A somministrarla, e questo è un passaggio fondamentale, saranno i medici di famiglia e i pediatri: non sarà in vendita da nessuna parte, inutili gli assalti alle farmacie. Durante la prima tranche verranno vaccinati, in tutta la regione, circa 500mila persone, e durante la seconda, quella “giovanile” un milione. Oltre a queste misure il sistema sanitario regionale ha preso anche altri provvedimenti: negli ospedali si prevede un aumento di almeno 3mila posti letto e la creazione di “reparti volano” da utilizzare per il periodo di pandemia. Non dovrebbe venire interrotta l’attività programmata e all’occorrenza potranno essere richiamati medici e infermieri in pensione. Infine, è già stato deciso che sarà potenziata anche l’attrezzatura sanitaria per l’assistenza respiratoria, con un investimento di circa 2 milioni di euro. Tra i macchinari che verranno acquistati ci sono particolari dispositivi per l’assistenza respiratoria, respiratori con intubazione, e i sistemi Ecmo, particolare tecnica per sostituire il normale meccanismo di ossigenazione del sangue.

 

IN PILLOLE

Quando cominceranno le vaccinazioni?
A partire dal 15 novembre verranno vaccinati gli operatori della sanità e dei servizi pubblici e le persone a rischio dai 2 ai 65 anni.
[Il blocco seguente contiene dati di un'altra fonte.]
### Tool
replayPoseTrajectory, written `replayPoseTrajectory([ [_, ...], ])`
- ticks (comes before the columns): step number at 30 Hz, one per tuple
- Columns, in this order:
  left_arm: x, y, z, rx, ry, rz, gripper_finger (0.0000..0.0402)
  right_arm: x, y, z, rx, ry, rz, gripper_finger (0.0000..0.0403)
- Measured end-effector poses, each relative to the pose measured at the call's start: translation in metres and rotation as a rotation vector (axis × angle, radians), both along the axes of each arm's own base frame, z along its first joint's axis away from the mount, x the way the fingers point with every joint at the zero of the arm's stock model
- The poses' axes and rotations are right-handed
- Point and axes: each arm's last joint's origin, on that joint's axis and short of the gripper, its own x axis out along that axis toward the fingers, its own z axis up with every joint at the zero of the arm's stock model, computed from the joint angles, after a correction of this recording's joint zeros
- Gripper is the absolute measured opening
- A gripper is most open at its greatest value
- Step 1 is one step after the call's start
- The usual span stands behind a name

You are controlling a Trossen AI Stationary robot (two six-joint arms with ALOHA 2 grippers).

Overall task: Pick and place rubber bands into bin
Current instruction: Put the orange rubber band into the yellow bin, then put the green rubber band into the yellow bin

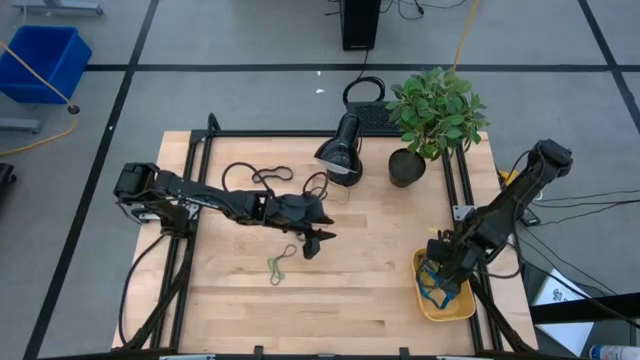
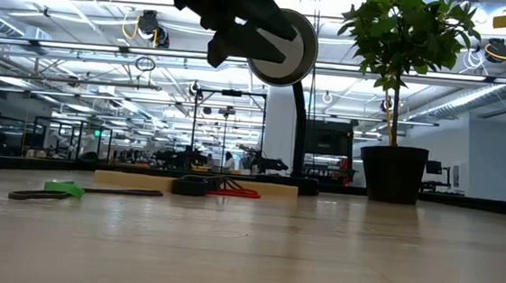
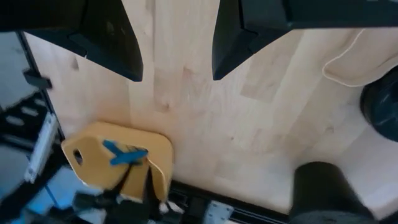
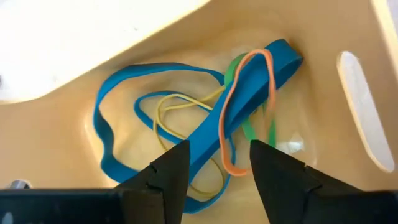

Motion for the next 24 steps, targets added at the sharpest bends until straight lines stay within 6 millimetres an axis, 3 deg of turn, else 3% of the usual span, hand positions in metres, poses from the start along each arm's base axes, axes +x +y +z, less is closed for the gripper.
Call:
replayPoseTrajectory([
  [6,-0.010,-0.011,-0.011,0.066,0.145,-0.074,0.0200,-0.001,-0.001,0.002,0.014,-0.009,-0.013,0.0164],
  [18,-0.066,-0.040,-0.035,0.109,0.701,-0.153,0.0200,0.001,-0.003,0.002,-0.048,-0.076,-0.018,0.0162],
  [24,-0.079,-0.043,-0.041,0.121,0.841,-0.035,0.0200,0.002,-0.003,0.002,-0.062,-0.091,-0.023,0.0160],
])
Dal 21 gennaio sarà la volta della popolazione sotto i 27 anni.

Come procurarsi il vaccino?
Non sarà in vendita nella farmacie, ma verrà distribuito solo ed esclusivamente dalla Asl tramite i medici di famiglia, i pediatri e i presidi sanitari.

Cosa fare se si avvertono sintomi sospetti?
Occorre contattare il proprio medico di famiglia e stare in casa, evitando contatti con i familiari. Non  bisogna farsi prendere dal panico precipitandosi al pronto soccorso.
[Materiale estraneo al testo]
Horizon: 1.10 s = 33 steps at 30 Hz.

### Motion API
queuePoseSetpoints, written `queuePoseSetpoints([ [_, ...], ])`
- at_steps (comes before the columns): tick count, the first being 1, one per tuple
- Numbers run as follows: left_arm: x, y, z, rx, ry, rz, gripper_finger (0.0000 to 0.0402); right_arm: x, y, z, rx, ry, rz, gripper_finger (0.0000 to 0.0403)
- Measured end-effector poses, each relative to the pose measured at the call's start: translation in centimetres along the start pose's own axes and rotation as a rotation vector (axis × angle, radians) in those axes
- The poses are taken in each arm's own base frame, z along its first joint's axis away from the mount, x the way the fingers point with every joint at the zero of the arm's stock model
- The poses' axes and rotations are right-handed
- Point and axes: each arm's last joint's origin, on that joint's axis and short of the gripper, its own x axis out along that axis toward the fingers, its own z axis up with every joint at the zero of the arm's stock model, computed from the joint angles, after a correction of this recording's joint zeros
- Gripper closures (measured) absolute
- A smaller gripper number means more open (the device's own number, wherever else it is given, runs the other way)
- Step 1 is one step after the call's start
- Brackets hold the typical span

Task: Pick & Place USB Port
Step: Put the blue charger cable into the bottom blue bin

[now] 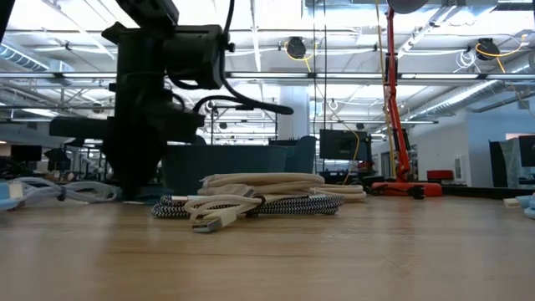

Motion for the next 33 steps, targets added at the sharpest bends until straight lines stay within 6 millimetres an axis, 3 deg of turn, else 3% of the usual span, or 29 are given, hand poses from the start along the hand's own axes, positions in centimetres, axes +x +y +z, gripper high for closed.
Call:
queuePoseSetpoints([
  [2, -0.2, 0.1, 0.4, -0.083, -0.034, -0.021, 0.0384, 0.0, 0.0, 0.0, 0.0, 0.0, 0.0, 0.0403],
  [9, -2.5, 0.6, 1.9, -0.336, -0.12, -0.042, 0.0392, 0.0, 0.0, 0.0, -0.014, -0.001, 0.0, 0.0403],
  [17, -10.5, 2.2, 3.8, -0.338, -0.221, 0.083, 0.0392, 0.0, 0.0, 0.0, -0.023, 0.0, 0.001, 0.0403],
  [22, -13.9, 6.3, 3.1, -0.405, -0.276, 0.244, 0.0392, 0.0, 0.0, 0.0, -0.027, 0.001, 0.001, 0.0403],
  [28, -11.8, 12.0, 0.8, -0.528, -0.26, 0.161, 0.0392, 0.0, 0.0, 0.0, -0.027, 0.0, 0.001, 0.0403],
  [33, -9.5, 14.1, 1.0, -0.513, -0.282, 0.099, 0.0392, 0.0, 0.0, 0.0, -0.019, -0.002, 0.003, 0.0403],
])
Il vaccino per l’influenza A si può fare anche se si fa quello per l’influenza stagionale?
Si’, certo. Il vaccino per l’influenza stagionale sarà pronto come sempre dai primi di ottobre, ed è raccomandato per tutti i soggetti a rischio.

Quali precauzioni adottare per evitare il rischio del contagio?
Bisogna assolutamente evitare medicazioni fai-da-te. Piuttosto è utile lavarsi spesso le mani, e coprire con un fazzoletto naso e bocca durante gli starnuti. Una volta usato, il fazzoletto va gettato immediatamente.